The SLAC scientists created a thin film of perovskite, the crystal structure of which looks like an array of octohedra. The team then blasted the film with both a 400-nm light from a Ti-sapphire femtosecond pump laser and 300-fs pulses from a 3.7-MeV electron beam probe. This technique, called ultrafast electron diffraction, resulted in a series of diffraction images recorded on an electron-multiplying charge-coupled device.

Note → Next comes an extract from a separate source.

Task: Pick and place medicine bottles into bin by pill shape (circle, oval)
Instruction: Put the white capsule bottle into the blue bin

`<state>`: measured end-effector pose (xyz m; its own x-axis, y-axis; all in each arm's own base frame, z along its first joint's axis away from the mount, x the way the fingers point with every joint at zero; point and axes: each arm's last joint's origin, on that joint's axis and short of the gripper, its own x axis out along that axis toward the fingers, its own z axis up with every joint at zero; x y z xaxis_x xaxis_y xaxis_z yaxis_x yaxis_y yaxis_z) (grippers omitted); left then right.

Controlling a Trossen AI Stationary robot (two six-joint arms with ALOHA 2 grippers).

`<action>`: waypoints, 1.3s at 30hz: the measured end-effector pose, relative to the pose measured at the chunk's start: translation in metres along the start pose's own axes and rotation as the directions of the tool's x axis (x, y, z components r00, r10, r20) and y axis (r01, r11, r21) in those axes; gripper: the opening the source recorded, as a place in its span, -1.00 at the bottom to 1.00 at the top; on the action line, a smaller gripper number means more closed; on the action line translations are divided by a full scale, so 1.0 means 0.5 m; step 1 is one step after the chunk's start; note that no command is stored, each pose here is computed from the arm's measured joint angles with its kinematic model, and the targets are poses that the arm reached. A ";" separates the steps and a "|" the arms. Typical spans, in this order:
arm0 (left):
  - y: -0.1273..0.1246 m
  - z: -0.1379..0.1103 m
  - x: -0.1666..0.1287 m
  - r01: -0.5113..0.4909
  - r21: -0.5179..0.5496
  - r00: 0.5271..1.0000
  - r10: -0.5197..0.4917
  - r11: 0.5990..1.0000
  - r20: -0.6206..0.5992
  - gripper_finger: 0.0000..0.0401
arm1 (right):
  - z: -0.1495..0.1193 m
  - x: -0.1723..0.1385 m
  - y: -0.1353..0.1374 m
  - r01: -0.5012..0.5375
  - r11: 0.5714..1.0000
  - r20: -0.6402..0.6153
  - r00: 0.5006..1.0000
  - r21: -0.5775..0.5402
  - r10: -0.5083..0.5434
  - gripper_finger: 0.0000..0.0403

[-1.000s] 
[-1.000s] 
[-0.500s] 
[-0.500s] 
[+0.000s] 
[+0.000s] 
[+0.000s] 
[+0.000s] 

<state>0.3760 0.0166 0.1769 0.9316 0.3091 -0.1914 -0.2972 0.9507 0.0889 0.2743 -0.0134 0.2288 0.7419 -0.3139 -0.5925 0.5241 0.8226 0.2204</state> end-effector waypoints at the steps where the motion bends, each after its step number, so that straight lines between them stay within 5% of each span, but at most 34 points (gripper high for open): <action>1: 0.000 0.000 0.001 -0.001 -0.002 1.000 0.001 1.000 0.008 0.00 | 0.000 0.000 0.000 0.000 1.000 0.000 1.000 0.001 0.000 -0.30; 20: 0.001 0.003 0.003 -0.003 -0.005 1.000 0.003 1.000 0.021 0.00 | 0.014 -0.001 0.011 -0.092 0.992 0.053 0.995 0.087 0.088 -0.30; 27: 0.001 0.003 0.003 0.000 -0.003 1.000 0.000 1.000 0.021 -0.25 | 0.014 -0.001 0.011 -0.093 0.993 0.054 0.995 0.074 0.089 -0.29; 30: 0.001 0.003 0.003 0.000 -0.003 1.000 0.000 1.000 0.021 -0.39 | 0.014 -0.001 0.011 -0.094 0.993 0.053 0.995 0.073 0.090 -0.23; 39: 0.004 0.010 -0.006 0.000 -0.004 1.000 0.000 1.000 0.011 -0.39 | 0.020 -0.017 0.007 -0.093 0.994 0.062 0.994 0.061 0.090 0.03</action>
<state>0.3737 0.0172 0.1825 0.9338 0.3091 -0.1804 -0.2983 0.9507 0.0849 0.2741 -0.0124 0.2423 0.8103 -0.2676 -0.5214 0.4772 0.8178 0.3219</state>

Excitation with the pump beam decreased the intensities of all the Bragg peaks in the diffraction images and increased the scattering in the regions between the Bragg peaks. By taking repeated snapshots, the scientists could see how the crystal structure was reacting to the light, and modeling techniques provided the insight into the results.

A surprising finding

To their surprise, the SLAC researchers found that the lattice molecules were being deformed out of their octahedral shape in an unusual way. Iodine atoms surrounding the central lead atoms rotated around them while maintaining the same distance from the lead. In other words, photoexcitation caused the bond angles between the lead and iodine atoms to change. The rotational distortion of the lattice structure started within 10 picoseconds of the light pulse hitting the perovskite film.

The SLAC team’s results show that the inorganic parts of the perovskite lattice also have important interactions with charge carriers. That differed from some previous studies of methylammonium lead iodide that had focused on the organic dipoles attached to the lattice.